§ YOUR GOAL: Return the data below, unchanged.

§ Saved data entries:
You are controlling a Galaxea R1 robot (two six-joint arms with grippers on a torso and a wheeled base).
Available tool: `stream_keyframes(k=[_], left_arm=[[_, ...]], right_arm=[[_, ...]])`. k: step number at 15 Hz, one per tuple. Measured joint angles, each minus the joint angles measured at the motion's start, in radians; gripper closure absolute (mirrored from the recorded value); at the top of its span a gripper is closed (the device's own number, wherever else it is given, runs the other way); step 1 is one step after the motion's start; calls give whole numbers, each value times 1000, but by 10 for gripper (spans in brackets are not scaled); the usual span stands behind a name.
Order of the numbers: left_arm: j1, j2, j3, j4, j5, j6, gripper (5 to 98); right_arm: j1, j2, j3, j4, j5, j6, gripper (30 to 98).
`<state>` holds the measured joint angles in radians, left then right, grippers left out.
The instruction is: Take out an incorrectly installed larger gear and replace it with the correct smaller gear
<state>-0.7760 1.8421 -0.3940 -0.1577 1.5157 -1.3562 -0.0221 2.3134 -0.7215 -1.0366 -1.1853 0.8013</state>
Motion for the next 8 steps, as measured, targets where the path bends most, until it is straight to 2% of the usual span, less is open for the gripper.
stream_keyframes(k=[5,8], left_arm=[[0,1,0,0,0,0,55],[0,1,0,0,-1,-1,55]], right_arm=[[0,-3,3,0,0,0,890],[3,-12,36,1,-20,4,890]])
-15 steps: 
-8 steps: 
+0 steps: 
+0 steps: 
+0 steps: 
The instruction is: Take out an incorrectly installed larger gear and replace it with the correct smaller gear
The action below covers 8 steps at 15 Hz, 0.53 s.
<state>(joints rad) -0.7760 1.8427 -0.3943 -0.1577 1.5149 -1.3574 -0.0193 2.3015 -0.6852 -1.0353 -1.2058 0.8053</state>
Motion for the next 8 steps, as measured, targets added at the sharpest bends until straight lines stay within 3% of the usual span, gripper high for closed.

§ SOLUTION TO THIS PROBLEM:
You are controlling a Galaxea R1 robot (two six-joint arms with grippers on a torso and a wheeled base).
Available tool: `stream_keyframes(k=[_], left_arm=[[_, ...]], right_arm=[[_, ...]])`. k: step number at 15 Hz, one per tuple. Measured joint angles, each minus the joint angles measured at the motion's start, in radians; gripper closure absolute (mirrored from the recorded value); at the top of its span a gripper is closed (the device's own number, wherever else it is given, runs the other way); step 1 is one step after the motion's start; calls give whole numbers, each value times 1000, but by 10 for gripper (spans in brackets are not scaled); the usual span stands behind a name.
Order of the numbers: left_arm: j1, j2, j3, j4, j5, j6, gripper (5 to 98); right_arm: j1, j2, j3, j4, j5, j6, gripper (30 to 98).
`<state>` holds the measured joint angles in radians, left then right, grippers left out.
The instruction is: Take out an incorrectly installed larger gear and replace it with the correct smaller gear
<state>-0.7760 1.8421 -0.3940 -0.1577 1.5157 -1.3562 -0.0221 2.3134 -0.7215 -1.0366 -1.1853 0.8013</state>
Motion for the next 8 steps, as measured, targets where the path bends most, until it is straight to 2% of the usual span, less is open for the gripper.
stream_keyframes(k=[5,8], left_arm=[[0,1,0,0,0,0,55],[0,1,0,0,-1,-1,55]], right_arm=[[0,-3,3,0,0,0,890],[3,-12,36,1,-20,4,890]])
-15 steps: 
-8 steps: 
+0 steps: 
+0 steps: 
+0 steps: 
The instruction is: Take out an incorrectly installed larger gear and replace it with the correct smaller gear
The action below covers 8 steps at 15 Hz, 0.53 s.
<state>(joints rad) -0.7760 1.8427 -0.3943 -0.1577 1.5149 -1.3574 -0.0193 2.3015 -0.6852 -1.0353 -1.2058 0.8053</state>
Motion for the next 8 steps, as measured, targets added at the sharpest bends until straight lines stay within 3% of the usual span, gripper high for closed.

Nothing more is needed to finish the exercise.